04-Mar-2022
We weren't supposed to be doing this walk today.
Inspired by the spiffing forecast, we had decided that this would be the day we climbed Cronk ny Arrey Laa to see the sun rise. Well, the forecast didn't mention anything about the low cloud...
When we arrived at the place where you can park, we found that the mountain had pulled its hat well down over its ears, and was making it absolutely clear that no rising, or indeed anything else, would be seen from its apex today.
So, looking out onto the murk, we polished off our portable breakfast (excellent: duck and orange pate sandwiches, plus a hunk of oak-smoked Manx Cheddar), and invented a Plan B.
Which was Langness, the shoe-shaped peninsula that sticks out of the Island's flank just down by the airport.
It's seen a fair bit of action, this place: mine workings, ship wrecks, gun batteries, and a number of fortifications -- not to mention various leisure enterprises. It's also splendidly scenic.
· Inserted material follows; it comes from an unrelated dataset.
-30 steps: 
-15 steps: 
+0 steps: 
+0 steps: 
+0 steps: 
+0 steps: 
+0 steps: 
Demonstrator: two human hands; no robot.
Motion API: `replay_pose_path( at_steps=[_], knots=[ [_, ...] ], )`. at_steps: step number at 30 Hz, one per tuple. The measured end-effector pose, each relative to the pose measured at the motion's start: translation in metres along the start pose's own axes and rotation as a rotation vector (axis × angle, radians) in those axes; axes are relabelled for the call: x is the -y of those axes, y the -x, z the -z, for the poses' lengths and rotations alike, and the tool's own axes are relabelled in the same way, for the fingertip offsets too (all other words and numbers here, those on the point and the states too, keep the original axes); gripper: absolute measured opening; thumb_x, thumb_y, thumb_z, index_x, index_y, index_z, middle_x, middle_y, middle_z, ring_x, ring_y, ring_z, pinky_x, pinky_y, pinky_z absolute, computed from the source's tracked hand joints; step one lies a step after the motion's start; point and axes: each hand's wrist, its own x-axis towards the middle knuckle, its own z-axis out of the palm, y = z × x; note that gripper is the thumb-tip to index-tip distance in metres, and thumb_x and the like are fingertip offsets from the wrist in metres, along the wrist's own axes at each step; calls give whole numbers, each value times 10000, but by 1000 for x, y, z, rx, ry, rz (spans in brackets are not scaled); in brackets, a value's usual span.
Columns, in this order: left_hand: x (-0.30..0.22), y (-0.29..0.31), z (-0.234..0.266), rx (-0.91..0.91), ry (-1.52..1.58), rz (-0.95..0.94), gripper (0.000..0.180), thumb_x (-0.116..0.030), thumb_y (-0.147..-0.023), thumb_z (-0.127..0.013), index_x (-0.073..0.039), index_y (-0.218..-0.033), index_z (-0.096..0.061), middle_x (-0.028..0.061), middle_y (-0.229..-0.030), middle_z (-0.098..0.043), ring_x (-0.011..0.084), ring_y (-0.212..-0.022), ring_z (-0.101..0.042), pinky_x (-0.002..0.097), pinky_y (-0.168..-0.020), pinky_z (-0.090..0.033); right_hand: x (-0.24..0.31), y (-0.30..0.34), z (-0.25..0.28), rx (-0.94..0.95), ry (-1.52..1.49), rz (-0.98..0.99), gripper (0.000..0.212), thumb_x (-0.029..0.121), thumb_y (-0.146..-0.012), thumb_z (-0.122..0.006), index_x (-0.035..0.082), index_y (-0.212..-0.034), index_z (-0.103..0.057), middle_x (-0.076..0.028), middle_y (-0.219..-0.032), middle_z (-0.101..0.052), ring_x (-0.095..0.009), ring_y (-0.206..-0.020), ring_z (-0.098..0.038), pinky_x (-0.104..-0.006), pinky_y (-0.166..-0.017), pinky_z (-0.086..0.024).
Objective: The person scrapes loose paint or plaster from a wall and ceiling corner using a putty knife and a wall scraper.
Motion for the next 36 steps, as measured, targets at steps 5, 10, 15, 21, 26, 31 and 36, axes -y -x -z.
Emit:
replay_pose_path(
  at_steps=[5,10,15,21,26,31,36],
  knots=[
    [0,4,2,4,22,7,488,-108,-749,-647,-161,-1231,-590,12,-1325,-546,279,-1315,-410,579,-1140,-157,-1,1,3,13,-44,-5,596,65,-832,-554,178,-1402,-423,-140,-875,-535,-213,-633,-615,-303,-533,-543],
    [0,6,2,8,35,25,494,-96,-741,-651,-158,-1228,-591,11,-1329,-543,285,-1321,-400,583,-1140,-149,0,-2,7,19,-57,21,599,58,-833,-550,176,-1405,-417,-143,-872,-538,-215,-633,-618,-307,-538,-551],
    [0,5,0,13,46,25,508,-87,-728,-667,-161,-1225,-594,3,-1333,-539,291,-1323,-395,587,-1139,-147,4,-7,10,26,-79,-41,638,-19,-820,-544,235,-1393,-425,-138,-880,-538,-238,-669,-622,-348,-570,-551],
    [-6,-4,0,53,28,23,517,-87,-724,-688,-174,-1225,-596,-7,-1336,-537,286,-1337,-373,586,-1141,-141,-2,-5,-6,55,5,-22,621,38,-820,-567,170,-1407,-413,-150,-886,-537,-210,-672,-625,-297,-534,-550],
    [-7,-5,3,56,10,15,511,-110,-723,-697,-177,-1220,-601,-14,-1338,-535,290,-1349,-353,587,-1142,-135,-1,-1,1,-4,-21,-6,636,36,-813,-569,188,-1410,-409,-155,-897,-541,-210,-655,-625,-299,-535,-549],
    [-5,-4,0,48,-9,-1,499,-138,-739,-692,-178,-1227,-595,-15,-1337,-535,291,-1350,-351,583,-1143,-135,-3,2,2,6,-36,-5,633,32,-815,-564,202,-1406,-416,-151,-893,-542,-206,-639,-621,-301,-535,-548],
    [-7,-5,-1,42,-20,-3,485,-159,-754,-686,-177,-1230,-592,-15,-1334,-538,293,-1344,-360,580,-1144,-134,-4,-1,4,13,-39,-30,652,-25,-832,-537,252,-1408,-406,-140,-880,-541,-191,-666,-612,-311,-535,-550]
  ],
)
We parked at Derbyhaven, and set off clockwise round the peninsula, crossing over the causeway to St Michael's Isle (aka Fort Island) and back en route.
Back on Langness, there are numerous interesting structures:
As you walk up the western edge of the peninsula, you're constantly accompanied by the whistling and cheeping of all the birds going about their business on the rocky foreshore:
Back on the mainland, this is Hango Hill:
As an execution site it goes back a very long way, but its most famous victim was perhaps Illiam Dhone, who was shot there in 1663 as punishment for the part he played in the 1651 Manx rising against the Derby family. The ruins currently visible on the mound are of a former "castellated summerhouse". Not sure I'd want to be summerhousing on such an inauspicious spot, but hey...
Finally, to bookend the walk, here's Derbyhaven again, but with water this time:
So, while regretting the unobliging mood of the mountain, I have to admit that Plan B turned up real gold.